評論をするほど、映画を観ているわけではないので、映画論はいたしません。

映画はどうしても2時間半ほどの枠内で制作しなければいけませんし、興行的に成功するという脚本でなければいけないでしょうから、かなり制限があったと思われ、新聞社の現場、たとえば日々の締め切り、編集・営業・販売という部門のあつれきなど、そして記者の持つ猟犬のような習性等があらかじめ観客に理解されていないと、この映画の緊迫感は十分に伝わらないでしょう。
その点、何年か前にNHKが2夜連続で放映したドラマ「クライマーズ・ハイ」は、時間的にまだ余裕がある分、原作にかなり忠実に作られ、関東のいち地方紙が遭遇した大事故に向き合う新聞社の緊張の約1週間を起点に、「悠木」という出生に陰を持つ遊軍記者の人生葛藤が丁寧に描かれていました。

舞台は群馬県の県紙「北関東新聞社」(架空)。
昭和60年8月12日、夕方。地元選出の中曽根総理が、現職の総理として初めて靖国神社へ公式参拝を行うという大きな話題の中、その日原稿締め切りが近付いてきた午後7時10分すぎ。
部下を持たず「一生一記者」を貫く悠木が、山仲間の販売局員・安西と、魔の山と言われる谷川岳衝立岩に登るため、社を出ようとしていました。

県警キャップの佐山から電話が入ります。悠木が取ります。
「そっちでは騒いでいません?」
「なにが?」
「時事通信のやつが電話でなにか妙なことを言ってたもんで」
「何て言ってた?」
「ジャンボが消えた―そんな風に聞こえたんですが」

悠木の目が、本棚の上に置かれているテレビへ。NHKニュースに速報が流れます。

「日航ジャンボ機レーダーから消える」

犠牲者520人。航空史上最悪の事故となった日航ジャンボ機123便が、長野県との県境・群馬県御巣鷹山に墜落したニュース報道の始まりでした。

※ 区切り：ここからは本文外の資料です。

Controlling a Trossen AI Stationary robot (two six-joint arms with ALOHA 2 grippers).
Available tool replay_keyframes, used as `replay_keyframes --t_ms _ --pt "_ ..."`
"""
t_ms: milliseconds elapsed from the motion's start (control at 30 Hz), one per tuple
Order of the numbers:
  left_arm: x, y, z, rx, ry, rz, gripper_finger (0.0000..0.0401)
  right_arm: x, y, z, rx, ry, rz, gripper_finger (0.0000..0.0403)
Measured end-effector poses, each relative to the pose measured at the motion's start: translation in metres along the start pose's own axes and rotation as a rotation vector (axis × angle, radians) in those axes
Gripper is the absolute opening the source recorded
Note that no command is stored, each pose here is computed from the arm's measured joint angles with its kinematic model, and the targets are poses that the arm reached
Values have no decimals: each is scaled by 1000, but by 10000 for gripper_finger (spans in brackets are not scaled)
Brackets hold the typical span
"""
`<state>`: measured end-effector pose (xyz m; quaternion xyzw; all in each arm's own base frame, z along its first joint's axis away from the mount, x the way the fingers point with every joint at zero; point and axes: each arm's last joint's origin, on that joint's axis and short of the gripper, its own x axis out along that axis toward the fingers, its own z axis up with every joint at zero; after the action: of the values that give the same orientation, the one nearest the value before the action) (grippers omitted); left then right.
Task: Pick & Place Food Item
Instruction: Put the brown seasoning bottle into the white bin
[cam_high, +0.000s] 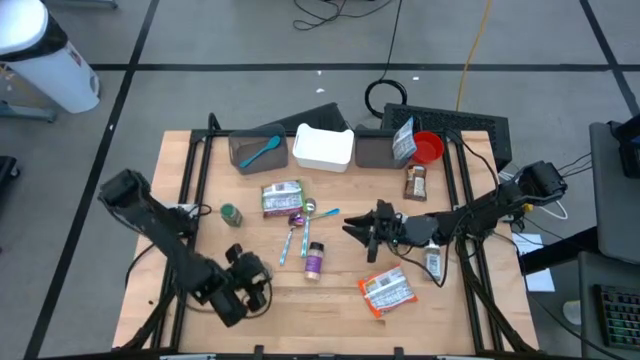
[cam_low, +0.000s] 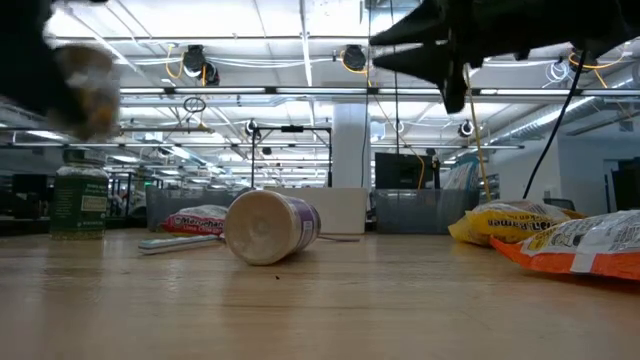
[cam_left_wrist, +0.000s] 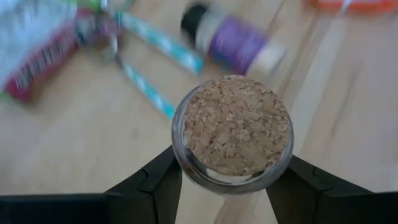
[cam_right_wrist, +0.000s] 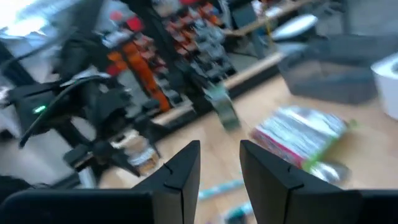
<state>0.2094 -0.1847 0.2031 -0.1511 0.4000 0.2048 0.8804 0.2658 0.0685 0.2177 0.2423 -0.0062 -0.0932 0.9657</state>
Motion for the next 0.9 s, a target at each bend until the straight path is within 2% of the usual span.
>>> replay_keyframes --t_ms 100,200,333,400,533,700,900 --pt "-12 10 29 2 -50 -72 196 5 -3 12 35 -43 101 105" --pt "-17 20 60 -10 -92 -158 196 15 -7 26 92 -15 205 106" --pt "-11 36 102 -34 -112 -277 196 30 -4 49 79 58 317 126" --pt "-5 46 120 -59 -104 -303 196 37 0 61 56 82 353 146" --pt "-3 64 157 -129 -130 -305 196 46 -3 79 24 129 392 193" --pt "-14 77 193 -129 -197 -286 196 49 -12 95 39 110 419 252" --pt "-18 77 216 -105 -164 -230 196 52 -14 110 36 78 398 287"
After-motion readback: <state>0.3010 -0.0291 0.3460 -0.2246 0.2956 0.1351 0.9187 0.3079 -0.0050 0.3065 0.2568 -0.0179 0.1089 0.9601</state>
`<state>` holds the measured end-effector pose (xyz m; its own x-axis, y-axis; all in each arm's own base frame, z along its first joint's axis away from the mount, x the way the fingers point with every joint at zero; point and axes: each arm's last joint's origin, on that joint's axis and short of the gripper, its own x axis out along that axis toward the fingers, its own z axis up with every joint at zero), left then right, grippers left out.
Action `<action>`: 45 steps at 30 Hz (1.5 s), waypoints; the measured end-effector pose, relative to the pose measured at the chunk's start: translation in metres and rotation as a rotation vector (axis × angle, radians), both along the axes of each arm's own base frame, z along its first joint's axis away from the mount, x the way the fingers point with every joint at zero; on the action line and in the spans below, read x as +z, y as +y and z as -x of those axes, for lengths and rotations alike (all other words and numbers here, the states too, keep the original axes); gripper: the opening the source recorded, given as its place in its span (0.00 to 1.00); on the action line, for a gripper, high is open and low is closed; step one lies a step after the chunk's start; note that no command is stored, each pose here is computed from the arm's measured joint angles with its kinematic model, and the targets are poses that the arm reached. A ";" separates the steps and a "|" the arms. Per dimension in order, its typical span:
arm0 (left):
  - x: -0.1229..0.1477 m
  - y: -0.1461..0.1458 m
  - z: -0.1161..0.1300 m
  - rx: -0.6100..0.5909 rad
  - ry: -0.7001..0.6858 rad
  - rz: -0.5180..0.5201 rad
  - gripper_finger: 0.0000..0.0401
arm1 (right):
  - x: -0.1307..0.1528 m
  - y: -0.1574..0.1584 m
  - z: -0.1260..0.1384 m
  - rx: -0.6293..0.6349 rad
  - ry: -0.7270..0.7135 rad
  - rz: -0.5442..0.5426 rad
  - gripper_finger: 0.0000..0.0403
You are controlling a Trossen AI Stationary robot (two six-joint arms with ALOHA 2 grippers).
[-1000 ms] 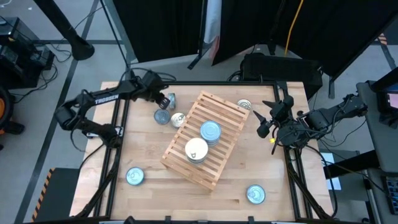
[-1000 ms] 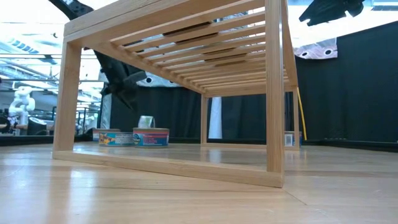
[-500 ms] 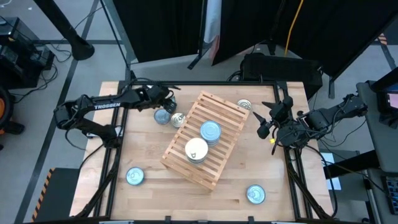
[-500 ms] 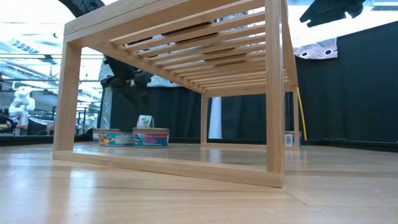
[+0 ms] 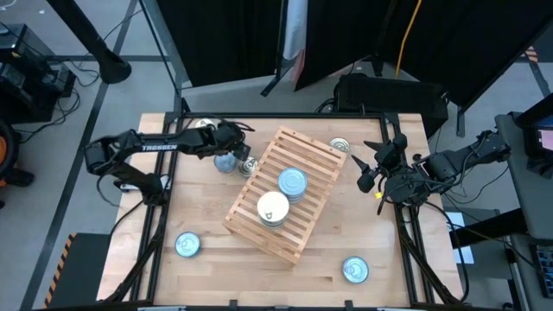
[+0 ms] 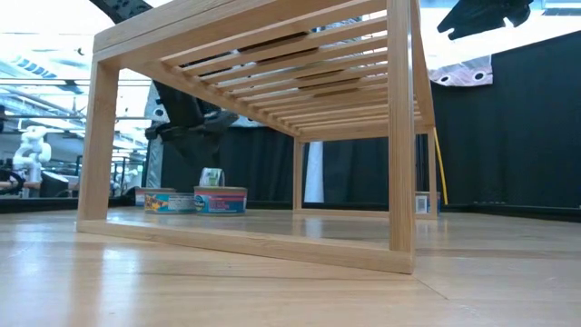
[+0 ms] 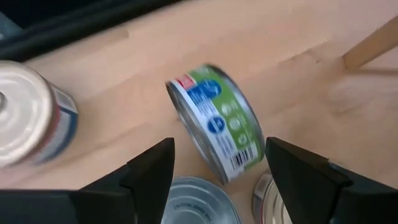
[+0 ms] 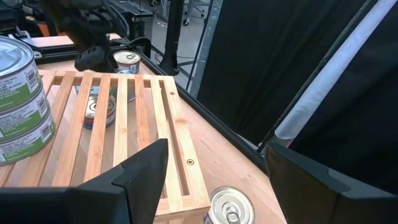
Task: Stack canned seafood by type on shelf
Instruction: Stack the green tuna can on top of the other green tuna can on the shelf
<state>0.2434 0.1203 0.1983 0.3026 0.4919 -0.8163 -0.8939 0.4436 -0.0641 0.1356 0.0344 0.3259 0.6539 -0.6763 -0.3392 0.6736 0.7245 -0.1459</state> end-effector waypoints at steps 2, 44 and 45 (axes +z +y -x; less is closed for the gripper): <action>-0.004 0.000 -0.002 -0.004 0.010 0.012 0.65 | 0.000 0.000 0.000 0.000 0.000 0.000 0.64; 0.016 0.002 -0.002 -0.877 0.664 -0.409 0.65 | 0.000 0.000 0.000 0.004 0.006 0.001 0.64; 0.017 0.004 -0.003 -0.907 0.675 -0.434 0.65 | 0.000 0.000 0.000 0.010 0.009 -0.005 0.64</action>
<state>0.2461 0.1244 0.2155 0.2560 0.5937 -0.7628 -0.0425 0.7953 0.6047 0.1356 0.0346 0.3255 0.6574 -0.6683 -0.3482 0.6651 0.7318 -0.1487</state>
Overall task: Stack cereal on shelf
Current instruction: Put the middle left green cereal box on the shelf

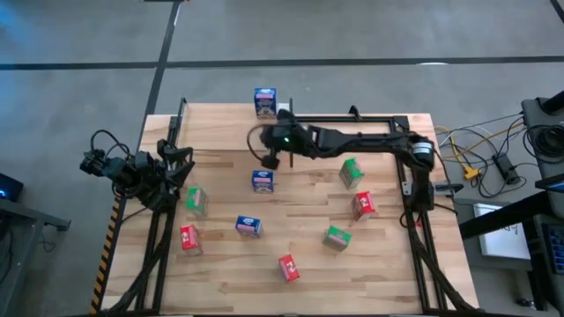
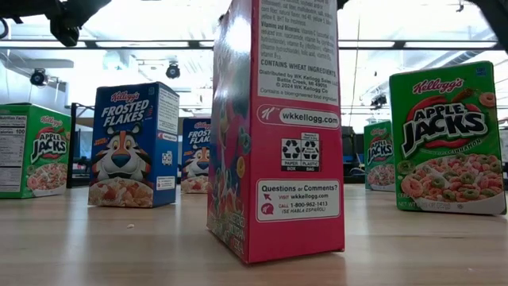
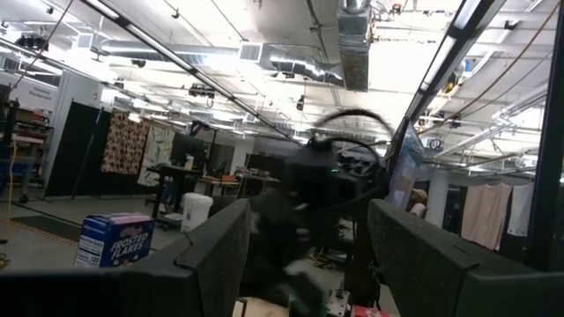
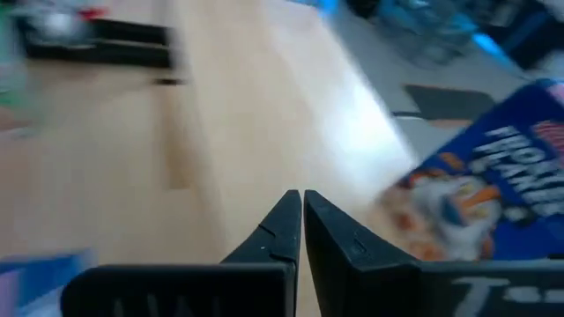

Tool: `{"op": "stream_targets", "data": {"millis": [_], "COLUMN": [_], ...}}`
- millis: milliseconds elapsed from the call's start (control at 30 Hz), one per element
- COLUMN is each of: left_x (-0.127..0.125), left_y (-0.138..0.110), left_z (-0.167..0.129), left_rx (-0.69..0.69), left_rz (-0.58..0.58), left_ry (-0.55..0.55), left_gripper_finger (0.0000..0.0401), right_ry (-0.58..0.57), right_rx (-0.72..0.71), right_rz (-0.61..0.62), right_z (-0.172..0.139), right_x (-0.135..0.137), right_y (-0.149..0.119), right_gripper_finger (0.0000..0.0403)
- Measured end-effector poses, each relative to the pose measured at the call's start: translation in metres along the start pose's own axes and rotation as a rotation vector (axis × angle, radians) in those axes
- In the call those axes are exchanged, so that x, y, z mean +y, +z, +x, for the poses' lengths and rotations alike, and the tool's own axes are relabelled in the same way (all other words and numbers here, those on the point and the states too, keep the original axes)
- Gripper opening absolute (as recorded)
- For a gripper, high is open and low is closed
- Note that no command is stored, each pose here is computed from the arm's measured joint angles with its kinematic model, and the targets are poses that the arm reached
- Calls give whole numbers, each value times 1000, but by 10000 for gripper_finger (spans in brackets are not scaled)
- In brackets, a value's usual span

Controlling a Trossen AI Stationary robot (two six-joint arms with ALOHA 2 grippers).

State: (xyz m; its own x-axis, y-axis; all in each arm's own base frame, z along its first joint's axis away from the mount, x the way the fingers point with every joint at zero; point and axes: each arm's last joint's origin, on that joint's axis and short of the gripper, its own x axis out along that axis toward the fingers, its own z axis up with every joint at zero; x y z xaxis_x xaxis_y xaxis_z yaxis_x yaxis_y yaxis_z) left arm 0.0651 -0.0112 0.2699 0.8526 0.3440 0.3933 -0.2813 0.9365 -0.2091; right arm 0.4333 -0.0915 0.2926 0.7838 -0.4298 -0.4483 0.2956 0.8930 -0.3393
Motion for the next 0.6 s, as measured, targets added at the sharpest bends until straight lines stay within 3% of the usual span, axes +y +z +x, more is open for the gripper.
{"op": "stream_targets", "data": {"millis": [400, 600], "left_x": [-8, -19], "left_y": [-6, -15], "left_z": [7, 15], "left_rx": [24, 70], "left_rz": [-26, -112], "left_ry": [-4, -13], "left_gripper_finger": [215, 215], "right_ry": [228, 356], "right_rx": [-143, -345], "right_rz": [1, -42], "right_z": [-85, -107], "right_x": [41, 47], "right_y": [-49, -79], "right_gripper_finger": [9, 9]}}
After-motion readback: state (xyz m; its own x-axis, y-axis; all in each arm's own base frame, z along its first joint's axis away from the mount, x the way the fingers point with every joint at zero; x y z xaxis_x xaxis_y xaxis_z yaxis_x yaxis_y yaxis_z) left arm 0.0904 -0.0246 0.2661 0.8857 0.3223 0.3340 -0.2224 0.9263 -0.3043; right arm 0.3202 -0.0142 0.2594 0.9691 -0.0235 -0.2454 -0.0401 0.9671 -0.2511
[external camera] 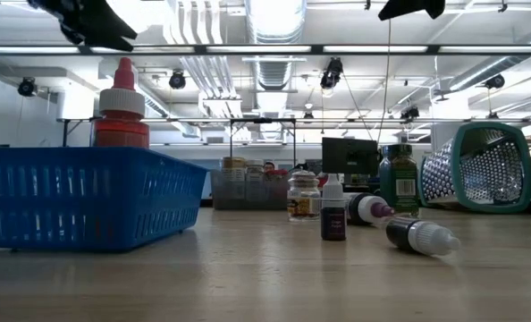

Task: Pick & Place Kitchen Items
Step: Put the purple food coloring bottle into the blue bin

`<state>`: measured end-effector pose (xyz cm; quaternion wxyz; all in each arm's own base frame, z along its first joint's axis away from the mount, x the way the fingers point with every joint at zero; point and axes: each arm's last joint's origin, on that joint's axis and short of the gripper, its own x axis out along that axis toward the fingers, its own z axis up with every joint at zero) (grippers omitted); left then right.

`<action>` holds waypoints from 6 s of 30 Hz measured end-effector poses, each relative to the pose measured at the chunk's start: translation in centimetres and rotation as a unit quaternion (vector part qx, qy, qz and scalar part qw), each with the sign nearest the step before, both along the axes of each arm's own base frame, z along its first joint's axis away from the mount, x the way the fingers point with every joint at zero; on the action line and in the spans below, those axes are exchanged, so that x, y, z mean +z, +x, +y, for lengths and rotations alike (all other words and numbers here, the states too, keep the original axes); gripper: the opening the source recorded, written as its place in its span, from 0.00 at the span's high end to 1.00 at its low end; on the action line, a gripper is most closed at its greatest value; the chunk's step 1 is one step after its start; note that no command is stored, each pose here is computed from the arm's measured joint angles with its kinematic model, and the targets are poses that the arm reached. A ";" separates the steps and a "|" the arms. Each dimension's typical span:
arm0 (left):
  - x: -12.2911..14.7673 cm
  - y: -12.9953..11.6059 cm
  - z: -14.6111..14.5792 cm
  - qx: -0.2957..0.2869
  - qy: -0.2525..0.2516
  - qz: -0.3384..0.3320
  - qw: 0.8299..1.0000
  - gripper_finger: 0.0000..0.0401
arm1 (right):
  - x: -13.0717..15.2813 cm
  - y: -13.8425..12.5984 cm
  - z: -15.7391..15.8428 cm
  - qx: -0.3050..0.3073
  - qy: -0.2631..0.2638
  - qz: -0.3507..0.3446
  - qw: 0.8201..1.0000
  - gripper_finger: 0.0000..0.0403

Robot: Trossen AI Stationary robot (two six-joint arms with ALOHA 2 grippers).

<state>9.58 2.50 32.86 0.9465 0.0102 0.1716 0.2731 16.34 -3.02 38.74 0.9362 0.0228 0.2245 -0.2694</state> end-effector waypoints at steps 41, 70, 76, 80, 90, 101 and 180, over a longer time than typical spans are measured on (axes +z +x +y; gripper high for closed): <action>-6.4 -2.0 -0.3 0.004 -0.011 -0.013 1.000 0.15 | -4.6 4.5 11.2 0.117 0.047 0.081 0.989 0.98; -6.5 -1.9 -0.3 0.004 -0.012 -0.011 1.000 0.15 | -9.4 11.3 20.5 0.050 0.168 0.186 0.967 0.97; -6.5 -1.9 -0.3 0.005 -0.012 -0.012 1.000 0.15 | -11.2 10.1 23.9 0.003 0.151 0.131 0.980 0.88; -6.5 -1.9 -0.3 0.005 -0.012 -0.011 1.000 0.15 | -12.4 9.3 25.7 -0.024 0.170 0.099 0.980 0.79; -6.4 -1.9 -0.3 0.005 -0.012 -0.013 1.000 0.15 | -18.2 9.1 29.6 -0.061 0.119 0.048 0.990 0.60; -6.4 -1.9 -0.3 0.005 -0.012 -0.014 1.000 0.15 | -25.7 11.3 31.3 -0.097 0.100 -0.013 0.990 0.48; -7.2 -1.5 -0.3 -0.014 -0.032 -0.016 0.999 0.15 | -29.3 18.0 25.4 -0.154 0.148 0.090 0.973 0.85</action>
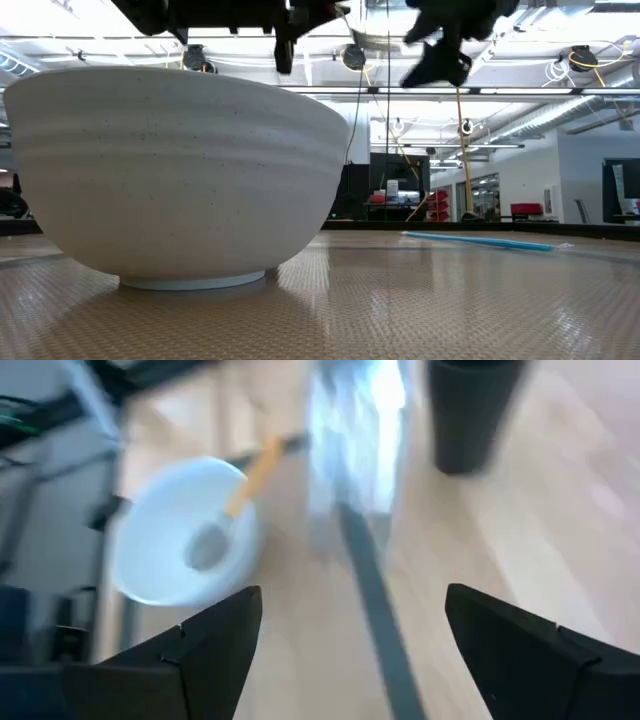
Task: Pick & Place Utensil
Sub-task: Put the pink fork into the white bowl on the mat
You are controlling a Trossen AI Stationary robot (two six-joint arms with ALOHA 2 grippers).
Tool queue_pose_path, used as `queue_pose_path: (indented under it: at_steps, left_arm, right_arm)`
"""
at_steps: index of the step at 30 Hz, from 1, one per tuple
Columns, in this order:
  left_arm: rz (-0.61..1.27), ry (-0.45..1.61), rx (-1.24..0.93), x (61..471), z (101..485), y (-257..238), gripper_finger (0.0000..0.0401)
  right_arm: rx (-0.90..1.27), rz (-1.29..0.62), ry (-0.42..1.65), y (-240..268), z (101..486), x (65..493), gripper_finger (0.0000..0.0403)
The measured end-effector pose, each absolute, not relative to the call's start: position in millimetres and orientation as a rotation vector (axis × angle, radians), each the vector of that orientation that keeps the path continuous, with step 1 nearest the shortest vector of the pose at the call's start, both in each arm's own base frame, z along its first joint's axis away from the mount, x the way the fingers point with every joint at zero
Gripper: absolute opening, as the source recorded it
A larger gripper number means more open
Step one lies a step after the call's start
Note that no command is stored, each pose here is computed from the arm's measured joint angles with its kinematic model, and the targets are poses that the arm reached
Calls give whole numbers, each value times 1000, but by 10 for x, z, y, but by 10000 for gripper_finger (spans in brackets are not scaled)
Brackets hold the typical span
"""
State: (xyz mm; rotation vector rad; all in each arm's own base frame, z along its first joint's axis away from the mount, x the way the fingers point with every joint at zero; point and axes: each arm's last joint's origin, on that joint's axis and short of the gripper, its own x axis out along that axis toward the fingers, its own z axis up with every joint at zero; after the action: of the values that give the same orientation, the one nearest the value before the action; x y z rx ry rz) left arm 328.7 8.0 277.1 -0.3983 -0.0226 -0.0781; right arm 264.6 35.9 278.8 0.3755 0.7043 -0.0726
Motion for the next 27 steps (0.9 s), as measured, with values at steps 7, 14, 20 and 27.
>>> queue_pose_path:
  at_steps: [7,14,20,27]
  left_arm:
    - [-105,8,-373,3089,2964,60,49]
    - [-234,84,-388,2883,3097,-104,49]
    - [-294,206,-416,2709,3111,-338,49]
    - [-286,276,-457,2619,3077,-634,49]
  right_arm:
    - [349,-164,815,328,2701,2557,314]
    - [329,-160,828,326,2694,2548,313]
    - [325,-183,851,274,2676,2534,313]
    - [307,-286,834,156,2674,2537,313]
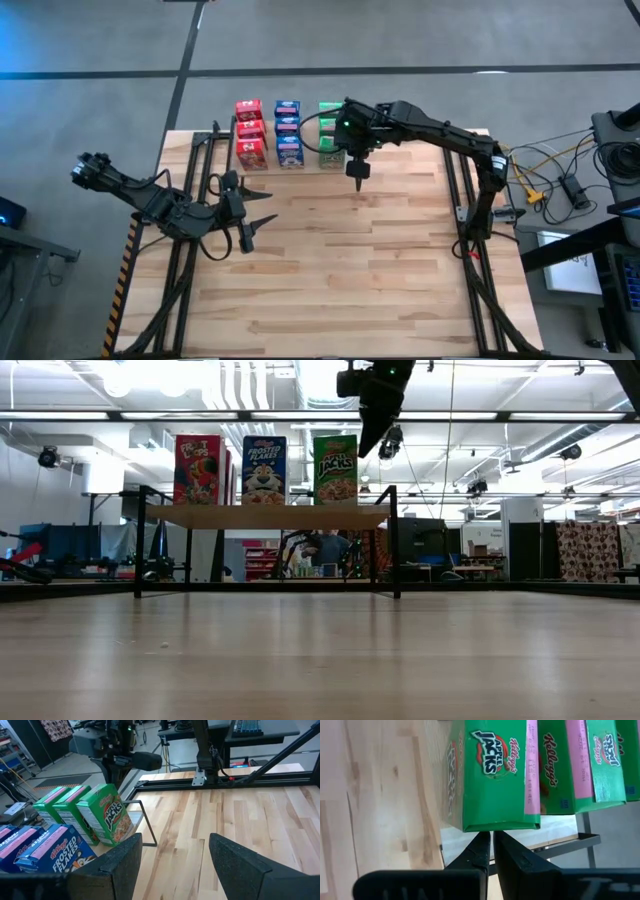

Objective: Stack cereal on shelf
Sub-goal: Put the green cereal box on the shelf aligned with the green cereal boxes

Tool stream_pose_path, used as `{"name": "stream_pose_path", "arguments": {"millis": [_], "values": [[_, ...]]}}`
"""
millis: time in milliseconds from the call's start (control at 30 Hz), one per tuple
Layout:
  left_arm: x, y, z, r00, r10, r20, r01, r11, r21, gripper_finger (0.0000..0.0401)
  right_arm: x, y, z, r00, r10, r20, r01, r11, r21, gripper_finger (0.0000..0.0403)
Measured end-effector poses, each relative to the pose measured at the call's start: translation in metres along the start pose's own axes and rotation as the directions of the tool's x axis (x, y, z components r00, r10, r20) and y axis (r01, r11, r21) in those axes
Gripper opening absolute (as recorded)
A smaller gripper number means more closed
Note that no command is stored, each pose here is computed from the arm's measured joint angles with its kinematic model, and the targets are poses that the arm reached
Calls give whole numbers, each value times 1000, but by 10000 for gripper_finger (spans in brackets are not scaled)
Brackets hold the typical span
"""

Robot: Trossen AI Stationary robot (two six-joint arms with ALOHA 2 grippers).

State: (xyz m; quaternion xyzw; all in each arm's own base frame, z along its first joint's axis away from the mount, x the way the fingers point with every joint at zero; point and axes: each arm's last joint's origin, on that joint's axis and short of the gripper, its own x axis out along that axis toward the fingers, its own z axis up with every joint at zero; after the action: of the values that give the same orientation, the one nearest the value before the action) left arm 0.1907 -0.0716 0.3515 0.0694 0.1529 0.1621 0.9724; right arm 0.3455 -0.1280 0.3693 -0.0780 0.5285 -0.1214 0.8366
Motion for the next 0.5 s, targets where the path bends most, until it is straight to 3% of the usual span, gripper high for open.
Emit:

「全権デスク」に指名された悠木にとって、日航機事故は彼自身の人生の闘いでもありました。
クライマーズ・ハイとは、山を登っていて極限に達したとき恐怖感などがなくなる精神現象です。
くしくもこの日、谷川岳で待ち合わせる予定だった安西は、繁華街でくも膜下で意識不明に。彼が残した「山は下りるために登るのさ」という言葉の意味とは。
そして、「極限」の中で人間はどう判断し生き抜こうとするのか…。
未曾有の事故に向き合う地元新聞社、記者たちの極限。
「自由」に記者暮らしを送っていた遊軍から、突然「全権デスク」に命じられた悠木の極限。
思春期の子を持つ親として苦悩する悠木と安西、そして子供たちの極限。
販売局員として、また社内の派閥抗争の中で休みなしで働いていた安西の極限。

悠木の17年後の「現在」と、当時を行き来しながらストーリーは進みます。


「半落ち」の著者としても有名な原作者・横山秀夫さんは、日航機事故当時、群馬の県紙「上毛新聞」の記者でした。この著作はフィクションとしながらも、新聞記者として事故と向き合った者だけが書けた作品でしょう。
421ページの長編作を、わずか2時間半の映画に凝縮しようとするわけですから、映画でもテレビドラマでも大幅に重要な場面がカットされています。
「原作」でこの作品と出会った私には、映画よりもNHKドラマよりも、原作の方が大きいと感じざるをえません。